**Task brief**
Look through the data below for the line with "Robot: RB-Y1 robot", and transcribe it exactly together with each line after it up to and including the line with "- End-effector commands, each". Give nothing else.

**Material shown**
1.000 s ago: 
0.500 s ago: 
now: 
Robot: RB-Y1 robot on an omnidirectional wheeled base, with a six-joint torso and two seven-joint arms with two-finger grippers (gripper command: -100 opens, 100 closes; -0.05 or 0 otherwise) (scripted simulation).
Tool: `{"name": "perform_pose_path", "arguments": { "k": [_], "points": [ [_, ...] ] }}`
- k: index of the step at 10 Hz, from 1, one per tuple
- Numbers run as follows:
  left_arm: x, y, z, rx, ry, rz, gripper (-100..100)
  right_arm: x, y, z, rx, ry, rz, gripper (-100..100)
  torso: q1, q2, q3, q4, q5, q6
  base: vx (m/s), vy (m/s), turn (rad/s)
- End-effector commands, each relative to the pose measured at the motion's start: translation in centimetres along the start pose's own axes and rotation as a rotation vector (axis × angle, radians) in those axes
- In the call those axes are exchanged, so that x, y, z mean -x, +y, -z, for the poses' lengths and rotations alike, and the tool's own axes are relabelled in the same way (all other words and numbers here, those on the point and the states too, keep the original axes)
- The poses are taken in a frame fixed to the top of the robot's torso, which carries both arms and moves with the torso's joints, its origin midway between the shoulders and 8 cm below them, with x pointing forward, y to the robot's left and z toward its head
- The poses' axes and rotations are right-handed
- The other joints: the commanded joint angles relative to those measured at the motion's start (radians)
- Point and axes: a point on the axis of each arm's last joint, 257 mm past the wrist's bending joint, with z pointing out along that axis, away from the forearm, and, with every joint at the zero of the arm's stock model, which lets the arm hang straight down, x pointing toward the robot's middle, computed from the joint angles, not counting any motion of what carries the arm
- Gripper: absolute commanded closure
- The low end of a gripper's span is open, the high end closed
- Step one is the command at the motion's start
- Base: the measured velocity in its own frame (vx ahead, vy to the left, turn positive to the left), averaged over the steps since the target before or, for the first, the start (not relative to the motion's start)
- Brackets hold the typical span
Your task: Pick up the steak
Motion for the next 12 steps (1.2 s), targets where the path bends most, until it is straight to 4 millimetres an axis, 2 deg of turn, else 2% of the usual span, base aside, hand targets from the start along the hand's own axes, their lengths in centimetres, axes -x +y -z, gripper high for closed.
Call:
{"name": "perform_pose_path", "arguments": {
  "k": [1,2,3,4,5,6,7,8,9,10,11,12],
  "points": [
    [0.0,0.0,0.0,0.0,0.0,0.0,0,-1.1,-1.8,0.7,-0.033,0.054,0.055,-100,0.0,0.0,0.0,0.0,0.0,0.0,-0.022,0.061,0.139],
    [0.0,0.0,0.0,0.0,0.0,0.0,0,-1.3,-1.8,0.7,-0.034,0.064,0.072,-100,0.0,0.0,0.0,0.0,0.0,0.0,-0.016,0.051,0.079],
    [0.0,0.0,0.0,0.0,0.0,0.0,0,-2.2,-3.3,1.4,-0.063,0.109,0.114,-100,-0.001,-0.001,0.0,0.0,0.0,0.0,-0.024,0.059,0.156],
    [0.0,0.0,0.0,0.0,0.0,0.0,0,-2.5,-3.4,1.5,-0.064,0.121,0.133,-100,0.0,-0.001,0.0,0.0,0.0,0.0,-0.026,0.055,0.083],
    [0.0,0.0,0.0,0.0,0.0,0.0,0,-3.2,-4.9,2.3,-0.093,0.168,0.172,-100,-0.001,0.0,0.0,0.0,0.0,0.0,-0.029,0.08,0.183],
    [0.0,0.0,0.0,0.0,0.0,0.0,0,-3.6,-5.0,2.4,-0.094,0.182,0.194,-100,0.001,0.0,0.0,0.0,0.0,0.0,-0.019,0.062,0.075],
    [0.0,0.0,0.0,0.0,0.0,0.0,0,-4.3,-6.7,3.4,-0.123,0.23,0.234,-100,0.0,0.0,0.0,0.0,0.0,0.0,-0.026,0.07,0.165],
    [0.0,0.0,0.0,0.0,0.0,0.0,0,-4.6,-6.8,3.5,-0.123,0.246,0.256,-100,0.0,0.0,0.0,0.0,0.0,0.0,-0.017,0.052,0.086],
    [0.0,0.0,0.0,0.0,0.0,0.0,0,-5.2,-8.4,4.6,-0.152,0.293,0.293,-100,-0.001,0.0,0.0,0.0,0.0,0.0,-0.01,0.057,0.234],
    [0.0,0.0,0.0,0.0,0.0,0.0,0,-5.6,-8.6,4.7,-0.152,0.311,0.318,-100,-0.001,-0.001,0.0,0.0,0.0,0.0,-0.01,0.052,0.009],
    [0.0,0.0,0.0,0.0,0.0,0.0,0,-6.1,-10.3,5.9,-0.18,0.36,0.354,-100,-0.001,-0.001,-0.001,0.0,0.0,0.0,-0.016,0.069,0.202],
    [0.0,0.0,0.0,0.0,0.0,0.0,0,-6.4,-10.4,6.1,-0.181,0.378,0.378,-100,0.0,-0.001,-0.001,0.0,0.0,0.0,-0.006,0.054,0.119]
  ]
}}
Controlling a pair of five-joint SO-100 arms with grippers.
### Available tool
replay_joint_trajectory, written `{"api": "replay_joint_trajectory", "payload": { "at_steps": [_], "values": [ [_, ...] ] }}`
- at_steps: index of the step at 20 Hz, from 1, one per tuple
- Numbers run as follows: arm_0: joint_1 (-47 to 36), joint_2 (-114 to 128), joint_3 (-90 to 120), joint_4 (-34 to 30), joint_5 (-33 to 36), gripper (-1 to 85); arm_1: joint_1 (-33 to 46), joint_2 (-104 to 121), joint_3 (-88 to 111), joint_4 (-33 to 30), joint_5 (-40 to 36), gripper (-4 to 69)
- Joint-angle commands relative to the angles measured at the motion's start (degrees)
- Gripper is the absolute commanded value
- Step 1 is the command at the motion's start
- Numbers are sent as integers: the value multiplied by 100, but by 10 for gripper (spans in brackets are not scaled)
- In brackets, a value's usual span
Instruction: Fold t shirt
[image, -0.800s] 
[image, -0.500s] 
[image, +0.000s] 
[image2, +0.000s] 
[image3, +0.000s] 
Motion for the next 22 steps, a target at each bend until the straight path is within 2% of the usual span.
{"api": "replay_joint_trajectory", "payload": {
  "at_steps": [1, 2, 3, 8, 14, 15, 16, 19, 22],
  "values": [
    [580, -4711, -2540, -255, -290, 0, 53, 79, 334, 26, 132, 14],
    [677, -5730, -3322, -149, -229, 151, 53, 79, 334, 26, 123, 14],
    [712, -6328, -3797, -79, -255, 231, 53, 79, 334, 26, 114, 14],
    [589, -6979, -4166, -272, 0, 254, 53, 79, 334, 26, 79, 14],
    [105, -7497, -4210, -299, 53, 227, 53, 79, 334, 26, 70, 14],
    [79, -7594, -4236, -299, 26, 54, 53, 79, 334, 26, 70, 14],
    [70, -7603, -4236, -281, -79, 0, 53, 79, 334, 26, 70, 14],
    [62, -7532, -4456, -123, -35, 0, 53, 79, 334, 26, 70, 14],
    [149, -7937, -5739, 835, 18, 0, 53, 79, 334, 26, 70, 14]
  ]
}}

**Result for this task**
Robot: RB-Y1 robot on an omnidirectional wheeled base, with a six-joint torso and two seven-joint arms with two-finger grippers (gripper command: -100 opens, 100 closes; -0.05 or 0 otherwise) (scripted simulation).
Tool: `{"name": "perform_pose_path", "arguments": { "k": [_], "points": [ [_, ...] ] }}`
- k: index of the step at 10 Hz, from 1, one per tuple
- Numbers run as follows:
  left_arm: x, y, z, rx, ry, rz, gripper (-100..100)
  right_arm: x, y, z, rx, ry, rz, gripper (-100..100)
  torso: q1, q2, q3, q4, q5, q6
  base: vx (m/s), vy (m/s), turn (rad/s)
- End-effector commands, each relative to the pose measured at the motion's start: translation in centimetres along the start pose's own axes and rotation as a rotation vector (axis × angle, radians) in those axes

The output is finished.